What is more, the dissonance between a “Protestant approach” and a cultural-historical reading of authentic Buddhist practice becomes less stark when Goenka’s teaching is viewed in the contexts in which it arose. Effective teaching is always shaped by its audience—specific people with specific needs in specific places at specific times. In Goenka’s case, he was navigating the worlds of Burmese Buddhist culture and a post-colonial India, with a modern, rationalist interest on the part of early Western spiritual seekers. Seen in this light, his emphasis on universality and preference for secular language were not only philosophical stances, but pragmatic responses to these environments. As Stuart notes, there is a “triangulation … between the global, the scientific modern, the Indian cultural identity, and the Burmese tradition.” While Stuart resists treating the technique as an abstract, free-floating entity, he calls attention to a tangible lineage of body-oriented practice from Ledi Sayadaw, through his students, which eventually came to U Ba Khin. “If we want to understand our tradition,” Stuart says, “we have to understand who Goenkaji really was… and there are multiple understandings even of who he was, within different communities.” Any attempt to fit him neatly into one category risks flattening the complexity of the teacher, the teaching, and the tradition itself.

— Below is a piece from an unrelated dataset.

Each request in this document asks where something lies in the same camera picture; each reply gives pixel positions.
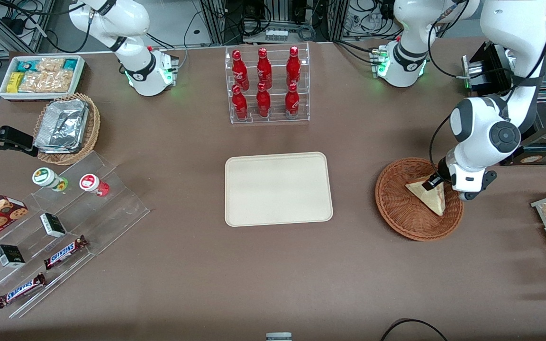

Living with all this complexity, he insists, is not a threat to practice; but is an enrichment of it. Over time, he has learned to move beyond the certainty he once clung to as a young meditator. That shift, he believes, reflects the natural maturation of both scholarship and meditation, and has allowed him to see his teacher and his lineage more clearly, but not less reverently.
Even now, after decades of study, Stuart’s commitment to the practice as taught by Goenka remains unwavering. His historical inquiry has not replaced his devotion; instead, it has deepened it by showing him how a living tradition can hold both continuity and change.
For Stuart, the value of this approach extends beyond his own experience. He hopes his work will help other meditators navigate the same questions that once unsettled him. Instead of offering a single, definitive answer, he invites students to accept the complexity of their tradition and to see that complexity not as a flaw but as a sign of its vitality. “We live in this space in between,” he says, “like ancient tradition and modernity… and that’s where the whole game is.”